MOSCOW, October 17 (RIA Novosti) - Germany may confiscate the ID cards of the country's suspected terrorists in order to prevent them from traveling to Syria and Iraq to fight for the Islamic State (IS) militant group, German Interior Minister Thomas de Maiziere said Friday.
"Potential Islamist extremists could thereby be denied an identification card," de Maiziere said as quoted by Deutsche Welle.
"We don't want terrorism to be exported. We don't want men and women to be radicalized here and to travel to Syria and Iraq to come back here ready to fight and to plan attacks," the interior minister stressed at a meeting with federal and state authorities in Berlin.
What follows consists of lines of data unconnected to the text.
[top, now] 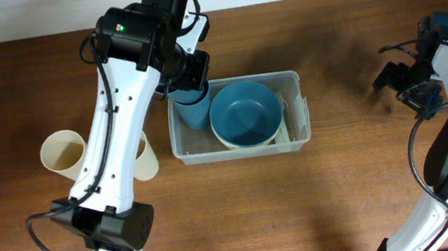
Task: Pack container
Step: 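Carry the second blue cup right and stack it into the first, then move the left gripper to the front-right cream cup and grasp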
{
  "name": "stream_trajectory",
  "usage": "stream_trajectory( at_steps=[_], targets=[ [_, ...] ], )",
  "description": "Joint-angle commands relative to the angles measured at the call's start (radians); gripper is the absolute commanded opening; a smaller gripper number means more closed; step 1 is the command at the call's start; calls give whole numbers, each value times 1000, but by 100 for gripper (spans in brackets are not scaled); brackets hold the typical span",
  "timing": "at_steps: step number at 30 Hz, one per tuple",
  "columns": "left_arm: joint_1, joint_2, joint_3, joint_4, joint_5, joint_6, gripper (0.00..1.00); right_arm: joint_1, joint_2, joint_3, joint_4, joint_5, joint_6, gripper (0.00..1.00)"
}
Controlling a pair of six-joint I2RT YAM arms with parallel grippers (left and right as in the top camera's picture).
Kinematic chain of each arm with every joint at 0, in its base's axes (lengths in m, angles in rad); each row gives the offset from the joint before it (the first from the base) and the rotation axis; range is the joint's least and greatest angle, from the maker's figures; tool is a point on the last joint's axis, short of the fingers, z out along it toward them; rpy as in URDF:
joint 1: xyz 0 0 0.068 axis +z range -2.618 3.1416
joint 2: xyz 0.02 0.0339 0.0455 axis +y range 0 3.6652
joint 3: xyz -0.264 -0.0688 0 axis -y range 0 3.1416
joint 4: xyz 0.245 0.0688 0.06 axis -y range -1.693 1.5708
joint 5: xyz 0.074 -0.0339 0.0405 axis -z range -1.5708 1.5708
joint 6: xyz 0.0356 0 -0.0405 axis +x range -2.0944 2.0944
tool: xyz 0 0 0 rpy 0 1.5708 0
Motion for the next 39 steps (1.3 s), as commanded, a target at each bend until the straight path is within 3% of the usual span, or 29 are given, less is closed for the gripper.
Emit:
stream_trajectory(
  at_steps=[1, 3, 6, 15, 19, 26, 39],
  targets=[
    [-1, 1, 2, 3, -31, 11, 19, 3, 0, -3, 0, 9, 11, 99],
    [-1, 1, 2, 2, -34, 11, 36, 3, 0, -3, 0, 9, 11, 99],
    [-1, 1, 2, 4, -34, 11, 47, 3, 0, -3, 0, 9, 11, 99],
    [7, -4, 43, -6, -45, -7, 45, 3, -1, -3, 0, 9, 11, 99],
    [37, -45, 156, -105, -75, -43, 46, 3, 0, -3, 0, 9, 11, 99],
    [47, -172, 126, -104, -94, -51, 49, 3, 0, -3, 0, 9, 11, 99],
    [48, -335, -418, -104, -225, -140, 50, 3, -1, -3, 0, 9, 11, 99]
  ],
)
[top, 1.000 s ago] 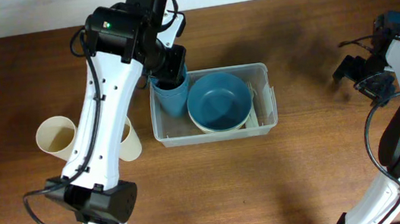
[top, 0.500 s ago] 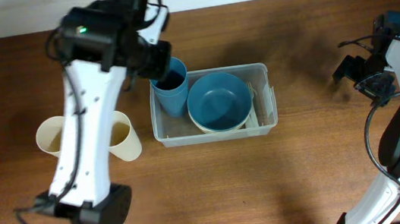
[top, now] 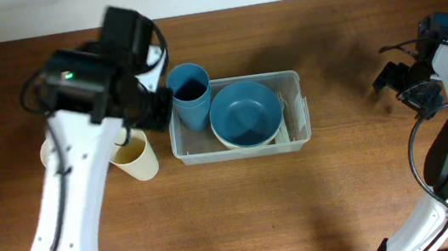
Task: Pack container
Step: 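Move the left gripper to the front-right cream cup and grasp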
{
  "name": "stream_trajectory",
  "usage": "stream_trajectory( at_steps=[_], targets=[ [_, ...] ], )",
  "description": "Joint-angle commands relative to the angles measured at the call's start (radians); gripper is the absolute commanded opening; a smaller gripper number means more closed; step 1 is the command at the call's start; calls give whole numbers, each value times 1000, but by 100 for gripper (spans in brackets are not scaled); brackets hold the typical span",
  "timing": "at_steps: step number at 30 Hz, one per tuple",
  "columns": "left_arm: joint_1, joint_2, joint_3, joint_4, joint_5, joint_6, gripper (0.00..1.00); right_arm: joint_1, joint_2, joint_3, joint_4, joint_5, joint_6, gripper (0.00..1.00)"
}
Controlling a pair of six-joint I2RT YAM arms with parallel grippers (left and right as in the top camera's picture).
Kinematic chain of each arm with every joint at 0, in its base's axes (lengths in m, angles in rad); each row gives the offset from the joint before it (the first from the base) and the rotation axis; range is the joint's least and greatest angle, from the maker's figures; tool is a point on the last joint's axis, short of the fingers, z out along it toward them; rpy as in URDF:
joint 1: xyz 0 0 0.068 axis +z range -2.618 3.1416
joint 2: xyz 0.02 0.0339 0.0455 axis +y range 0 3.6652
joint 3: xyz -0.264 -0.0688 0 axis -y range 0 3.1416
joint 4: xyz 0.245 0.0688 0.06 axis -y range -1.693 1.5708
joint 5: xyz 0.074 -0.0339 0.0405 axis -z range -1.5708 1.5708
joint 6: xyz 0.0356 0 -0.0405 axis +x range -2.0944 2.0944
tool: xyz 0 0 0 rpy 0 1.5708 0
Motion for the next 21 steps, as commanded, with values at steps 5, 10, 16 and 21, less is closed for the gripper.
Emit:
stream_trajectory(
  at_steps=[5, 10, 16, 21],
  targets=[
    [2, -11, -203, 55, -112, -66, 50, 3, 0, -3, 0, 9, 12, 99],
    [22, -11, -286, 137, -153, -113, 50, 3, -1, -3, 0, 9, 12, 99],
    [56, -11, -379, 205, -151, -116, 50, 3, 0, -3, 0, 9, 12, 99],
    [75, -11, -484, 296, -103, -116, 50, 3, 0, -3, 0, 9, 11, 99]
  ],
)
According to de Maiziere, the identification cards of the suspected terrorists would be replaced with documents similar to the one Germans receive if they lose their ID abroad.
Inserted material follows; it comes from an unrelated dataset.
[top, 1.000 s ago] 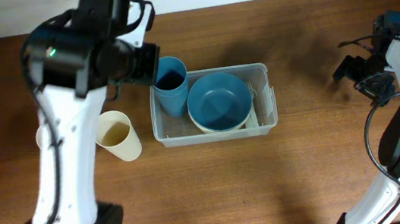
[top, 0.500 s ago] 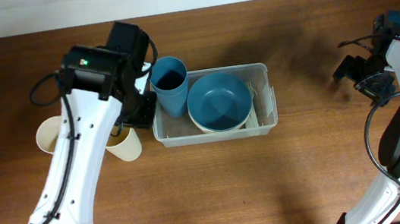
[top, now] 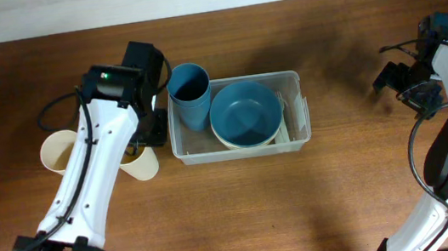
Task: Pack container
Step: 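Move the left gripper to the front-right cream cup and grasp, then carry the cream cup right and lower it into the container's front-left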
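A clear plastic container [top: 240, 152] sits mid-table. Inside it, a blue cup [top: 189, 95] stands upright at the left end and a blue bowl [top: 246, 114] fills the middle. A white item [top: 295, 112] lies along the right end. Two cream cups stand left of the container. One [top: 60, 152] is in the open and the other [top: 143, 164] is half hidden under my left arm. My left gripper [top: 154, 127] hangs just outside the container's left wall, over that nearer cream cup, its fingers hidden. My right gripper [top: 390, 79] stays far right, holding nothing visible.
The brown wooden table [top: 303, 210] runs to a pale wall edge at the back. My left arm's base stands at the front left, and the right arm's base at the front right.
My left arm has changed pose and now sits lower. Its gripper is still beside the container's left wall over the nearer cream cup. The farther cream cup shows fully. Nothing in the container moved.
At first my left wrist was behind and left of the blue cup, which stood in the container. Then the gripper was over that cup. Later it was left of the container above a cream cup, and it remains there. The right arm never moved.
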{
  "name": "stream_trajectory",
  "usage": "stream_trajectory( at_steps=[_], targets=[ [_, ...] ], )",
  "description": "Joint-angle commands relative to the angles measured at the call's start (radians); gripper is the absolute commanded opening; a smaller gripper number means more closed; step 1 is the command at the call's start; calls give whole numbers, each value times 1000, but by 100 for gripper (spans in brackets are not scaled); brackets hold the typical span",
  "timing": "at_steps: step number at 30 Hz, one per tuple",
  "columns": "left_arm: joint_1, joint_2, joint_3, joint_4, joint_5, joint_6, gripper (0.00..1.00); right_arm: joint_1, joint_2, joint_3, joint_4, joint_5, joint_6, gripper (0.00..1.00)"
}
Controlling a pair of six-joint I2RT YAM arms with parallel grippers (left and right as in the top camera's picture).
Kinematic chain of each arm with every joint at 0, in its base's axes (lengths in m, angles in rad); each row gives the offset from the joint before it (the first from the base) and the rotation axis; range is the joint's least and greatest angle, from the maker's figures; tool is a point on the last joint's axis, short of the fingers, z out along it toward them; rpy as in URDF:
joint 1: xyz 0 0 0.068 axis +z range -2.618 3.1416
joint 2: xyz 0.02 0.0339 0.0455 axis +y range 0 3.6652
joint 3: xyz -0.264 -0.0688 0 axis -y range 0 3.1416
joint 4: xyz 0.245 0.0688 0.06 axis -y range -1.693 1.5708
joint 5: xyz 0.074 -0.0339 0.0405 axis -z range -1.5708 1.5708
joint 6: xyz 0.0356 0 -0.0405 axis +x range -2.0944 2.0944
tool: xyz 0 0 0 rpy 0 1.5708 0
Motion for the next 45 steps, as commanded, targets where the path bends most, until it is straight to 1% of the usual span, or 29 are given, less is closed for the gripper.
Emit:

German authorities, cited by Deutsche Welle, have said that at least 450 people have left Germany to join extremist organizations such as IS, but 150 of them are believed to have returned.
IS, also known as the Islamic State of Iraq and Greater Syria (ISIS) or the Islamic State of Iraq and the Levant (ISIL), has been fighting the Syrian government since 2012. In June 2014, the group extended its attacks to northern and western Iraq, declaring a caliphate on the territories under its control in both countries.
To impede the military advancement of the group, the United States has formed an international coalition which has been carrying out airstrikes against IS positions in Iraq and Syria.